Increasing process of sour crude oil and demand of low-sulfur oil products expand the desulfurization units in refineries, which raises the desulfurization solvent circulation as well as the energy cost for solvent regeneration. In this work, synthesis of desulfurization solvent network with multi-stage solvent regeneration is investigated to reduce the energy cost. Firstly, this work presents superstructures for desulfurization solvent network with regeneration considering one-stage structure, two-stage cascaded structure, and two-stage parallel structure, respectively. Next, mathematical models for the three cases are formulated as nonlinear programming problems where the objective function aims to minimize the total energy consumption. Finally, a case study is conducted to illustrate the proposed method. The results show that the two-stage structures reduce more energy costs than the one-stage structure by 7.65% and 8.46%, respectively, which means that two-stage regeneration is more attractive.
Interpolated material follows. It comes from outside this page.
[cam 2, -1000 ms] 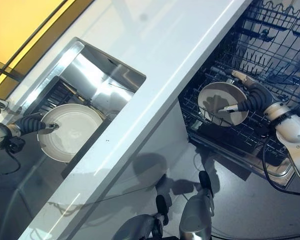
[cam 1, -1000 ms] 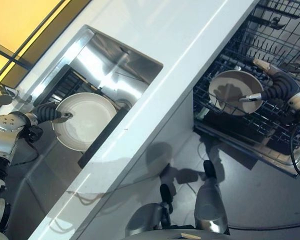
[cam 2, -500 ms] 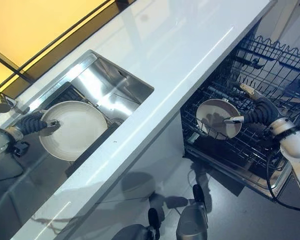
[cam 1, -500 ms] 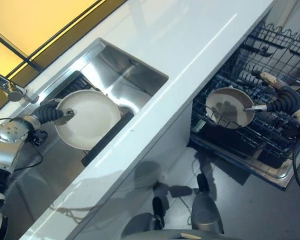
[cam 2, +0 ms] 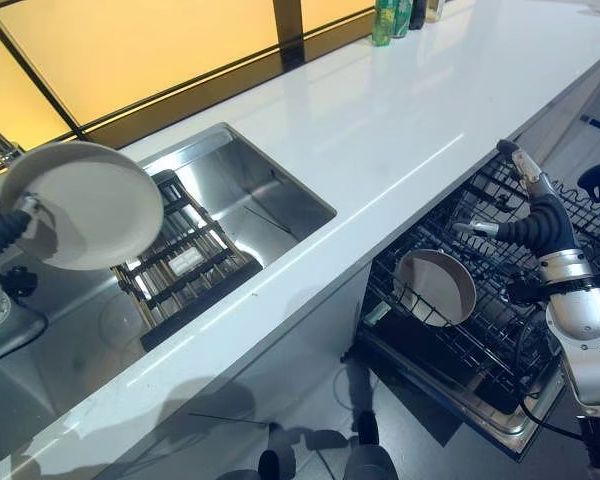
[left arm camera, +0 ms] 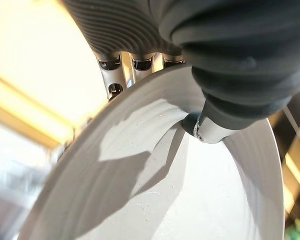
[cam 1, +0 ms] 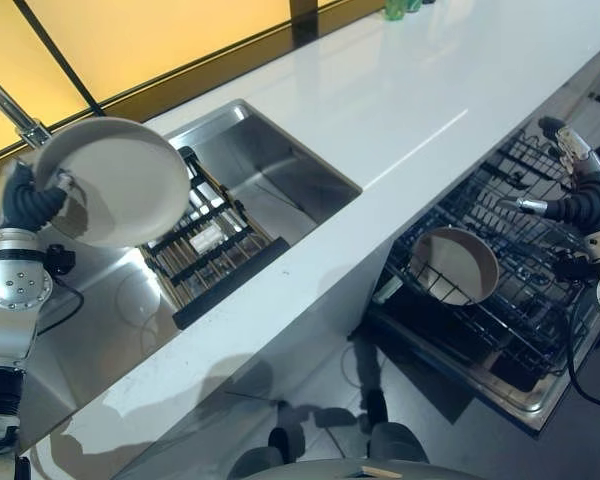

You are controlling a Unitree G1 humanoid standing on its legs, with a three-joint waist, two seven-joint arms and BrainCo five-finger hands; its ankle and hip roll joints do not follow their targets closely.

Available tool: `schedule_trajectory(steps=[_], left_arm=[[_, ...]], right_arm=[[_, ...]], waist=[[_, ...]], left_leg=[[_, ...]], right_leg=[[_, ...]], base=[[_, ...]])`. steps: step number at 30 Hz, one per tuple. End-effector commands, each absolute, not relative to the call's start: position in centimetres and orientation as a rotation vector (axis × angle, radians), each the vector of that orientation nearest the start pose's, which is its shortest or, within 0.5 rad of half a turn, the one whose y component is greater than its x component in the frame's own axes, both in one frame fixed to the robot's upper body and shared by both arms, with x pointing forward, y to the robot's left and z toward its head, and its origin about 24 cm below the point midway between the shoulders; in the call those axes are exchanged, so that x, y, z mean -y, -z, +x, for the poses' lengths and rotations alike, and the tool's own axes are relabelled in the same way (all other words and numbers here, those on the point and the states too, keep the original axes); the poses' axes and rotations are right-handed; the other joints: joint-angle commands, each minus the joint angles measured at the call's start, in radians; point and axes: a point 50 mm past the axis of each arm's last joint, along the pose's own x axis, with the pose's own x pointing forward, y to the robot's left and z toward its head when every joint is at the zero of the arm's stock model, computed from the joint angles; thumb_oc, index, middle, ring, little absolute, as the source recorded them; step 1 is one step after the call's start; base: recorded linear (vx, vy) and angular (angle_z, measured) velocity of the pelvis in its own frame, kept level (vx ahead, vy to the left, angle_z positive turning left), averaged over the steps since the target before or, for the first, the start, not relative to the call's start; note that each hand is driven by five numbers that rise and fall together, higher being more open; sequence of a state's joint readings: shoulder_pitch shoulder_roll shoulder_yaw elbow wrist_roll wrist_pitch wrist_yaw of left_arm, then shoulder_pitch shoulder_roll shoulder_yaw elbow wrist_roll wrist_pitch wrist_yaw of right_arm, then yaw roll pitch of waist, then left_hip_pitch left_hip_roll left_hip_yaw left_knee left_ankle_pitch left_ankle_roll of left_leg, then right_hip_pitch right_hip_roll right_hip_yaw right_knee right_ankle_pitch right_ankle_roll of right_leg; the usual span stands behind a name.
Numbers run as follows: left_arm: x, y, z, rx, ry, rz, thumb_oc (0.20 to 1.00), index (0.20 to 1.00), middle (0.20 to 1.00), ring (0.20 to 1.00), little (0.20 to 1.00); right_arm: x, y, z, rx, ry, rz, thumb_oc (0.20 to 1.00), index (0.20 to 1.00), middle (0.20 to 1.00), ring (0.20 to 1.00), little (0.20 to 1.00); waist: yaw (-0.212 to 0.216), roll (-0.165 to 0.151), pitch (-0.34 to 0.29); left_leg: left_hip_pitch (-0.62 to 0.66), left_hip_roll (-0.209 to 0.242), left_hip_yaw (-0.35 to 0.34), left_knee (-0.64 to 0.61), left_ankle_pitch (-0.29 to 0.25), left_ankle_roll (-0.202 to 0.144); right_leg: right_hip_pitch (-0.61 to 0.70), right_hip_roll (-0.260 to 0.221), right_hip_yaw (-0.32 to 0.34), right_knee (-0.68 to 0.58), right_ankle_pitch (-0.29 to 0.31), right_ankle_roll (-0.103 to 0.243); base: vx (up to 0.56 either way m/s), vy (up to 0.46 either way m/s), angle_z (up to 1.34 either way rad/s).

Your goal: Pick up plates and place into dishwasher.

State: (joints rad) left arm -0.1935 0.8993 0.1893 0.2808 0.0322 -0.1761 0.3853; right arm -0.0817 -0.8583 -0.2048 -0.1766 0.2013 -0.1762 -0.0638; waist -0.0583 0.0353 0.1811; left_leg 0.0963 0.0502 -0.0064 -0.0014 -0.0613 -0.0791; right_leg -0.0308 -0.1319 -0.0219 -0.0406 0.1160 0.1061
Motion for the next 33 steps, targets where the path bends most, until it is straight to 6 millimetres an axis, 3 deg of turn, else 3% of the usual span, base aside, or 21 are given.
schedule_trajectory(steps=[1, 8, 18, 24, 33], left_arm=[[-34.5, -22.9, 25.7, 0.652, -0.69, 0.884, 0.2, 0.2, 0.2, 0.2, 0.2], [-28.5, -24.0, 26.2, 0.935, -0.534, 0.852, 0.2, 0.2, 0.2, 0.2, 0.2], [-18.3, -22.4, 26.9, 1.128, -0.195, 0.613, 0.2, 0.2, 0.2, 0.2, 0.2], [-15.2, -23.3, 25.3, 1.282, -0.052, 0.587, 0.2, 0.2, 0.2, 0.2, 0.2], [-13.1, -24.2, 22.8, 1.458, 0.135, 0.603, 0.2, 0.2, 0.2, 0.2, 0.2]], right_arm=[[24.8, -24.7, 24.5, 0.794, 0.02, -0.57, 1.0, 1.0, 1.0, 1.0, 1.0], [19.6, -25.8, 24.9, 0.89, -0.231, -0.433, 1.0, 1.0, 1.0, 1.0, 1.0], [11.6, -23.9, 25.8, 0.831, -0.566, -0.246, 1.0, 1.0, 1.0, 1.0, 1.0], [9.6, -23.6, 25.5, 0.824, -0.635, -0.204, 1.0, 1.0, 1.0, 1.0, 1.0], [9.7, -23.5, 25.4, 0.814, -0.636, -0.156, 1.0, 1.0, 1.0, 1.0, 1.0]], waist=[[0.024, -0.025, -0.085], [0.062, -0.039, -0.129], [0.113, -0.058, -0.147], [0.127, -0.062, -0.153], [0.121, -0.052, -0.153]], left_leg=[[-0.082, -0.029, -0.021, 0.031, 0.004, 0.035], [-0.074, -0.024, -0.039, 0.019, 0.012, 0.029], [-0.068, -0.025, -0.079, 0.009, 0.021, 0.026], [-0.071, -0.021, -0.078, 0.005, 0.025, 0.024], [-0.07, -0.022, -0.077, 0.007, 0.02, 0.023]], right_leg=[[0.032, 0.018, -0.022, 0.145, -0.192, 0.002], [0.058, 0.025, -0.047, 0.139, -0.199, -0.002], [0.088, 0.034, -0.09, 0.136, -0.21, -0.009], [0.091, 0.034, -0.104, 0.131, -0.21, -0.009], [0.092, 0.033, -0.098, 0.124, -0.207, -0.008]], base=[[0.01, -0.035, 0.02], [0.01, -0.028, 0.06], [-0.01, -0.039, 0.12], [-0.01, -0.039, 0.07], [0.0, -0.01, 0.02]])
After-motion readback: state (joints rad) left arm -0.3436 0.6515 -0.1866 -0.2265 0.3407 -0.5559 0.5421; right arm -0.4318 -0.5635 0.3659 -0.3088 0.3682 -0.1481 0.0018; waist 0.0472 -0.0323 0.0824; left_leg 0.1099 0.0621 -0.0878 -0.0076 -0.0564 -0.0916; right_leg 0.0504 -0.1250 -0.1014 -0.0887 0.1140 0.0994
Besides, the parallel structure is better than the cascaded structure, because the energy requirement for solvent regeneration is more sensitive to the outlet concentration of hydrogen sulfide than the inlet concentration.

Suggested Citation

  • Li, Zhendong & Yang, Minbo & Feng, Xiao, 2022. "Synthesis of refinery desulfurization solvent network with multi-stage solvent regeneration," Energy, Elsevier, vol. 257(C).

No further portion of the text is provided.